After 1499 A.D. Bavaria

Kairos lifetime 114: Hans of Brementown

Recording …

The Freiburg Inn filled with folks yelling about matters of faith.  Lincoln, having spent the last two days reading, now wanted to tell the others about Hans, the Kairos in that time zone, but it was too noisy, with too many people getting jostled about and too many unauthorized ears around to overhear.  Likewise, Sukki merely talked direction in general terms.  Being the end of the second day in the time zone, it let her track the Kairos and she saw that he was moving toward them.  She could not be sure, though.  It appeared to be a lazy movement and not at all like the Kairos was in a hurry.

They sat at a table for six with a chair on each end occupied by Decker and Lincoln.  Nanette and Tony sat around Decker.  Elder Stow and Lockhart squeezed Lincoln.  Katie and Suki faced each other in the middle.  They only got that much of a table because they were paying customers at the inn.  Most of the people, mostly men, had to stand and argue.  The beer flowed liberally.

“Hey,” Decker pushed a man away who would have otherwise banged into the table.  Somebody noticed them.  Two men grabbed chairs, dumping the occupants of those chairs, and they pulled them up to the corners left and right of Lincoln.  Decker looked too intimidating.  One man shouted to be heard over the din.

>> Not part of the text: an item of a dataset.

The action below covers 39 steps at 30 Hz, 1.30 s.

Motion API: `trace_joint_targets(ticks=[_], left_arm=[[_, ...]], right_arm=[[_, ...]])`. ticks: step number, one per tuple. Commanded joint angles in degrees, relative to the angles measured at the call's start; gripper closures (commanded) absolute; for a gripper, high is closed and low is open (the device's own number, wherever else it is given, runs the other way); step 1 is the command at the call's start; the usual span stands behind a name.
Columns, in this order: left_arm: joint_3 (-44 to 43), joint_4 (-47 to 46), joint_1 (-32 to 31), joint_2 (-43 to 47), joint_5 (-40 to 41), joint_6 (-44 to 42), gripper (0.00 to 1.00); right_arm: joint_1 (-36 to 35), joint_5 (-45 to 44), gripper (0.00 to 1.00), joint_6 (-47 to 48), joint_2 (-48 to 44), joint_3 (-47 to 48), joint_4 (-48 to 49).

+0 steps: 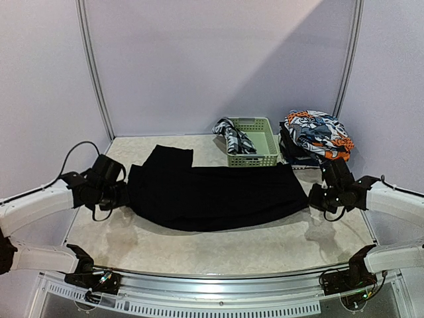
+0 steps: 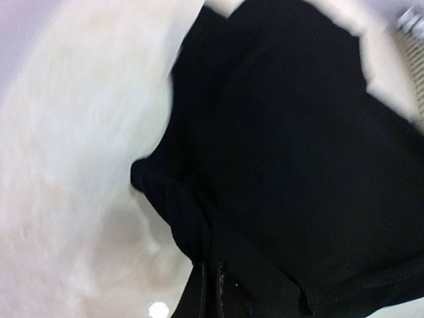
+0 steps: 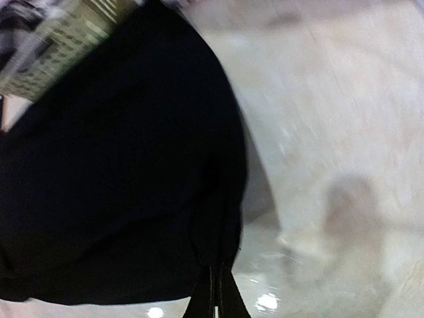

“Are you good Catholics or followers of the heretic, Luther?”

“We came from France,” Lockhart said.  “What is going on in the Germanies?”  They discussed it a day earlier and Lockhart delivered the line perfectly.

“The Diet of Worms,” the other man said without explaining.  Sukki had to cover her giggle.  She couldn’t help it.  The Diet of Worms struck her as funny.

Katie leaned over and talked to the man who first spoke.  “I heard something about that.”

“The emperor and the pope agreed.  Luther is a heretic.  The people of Freiburg will stick with Rome and the true faith handed down from the apostles.  We are driving out the heretics.”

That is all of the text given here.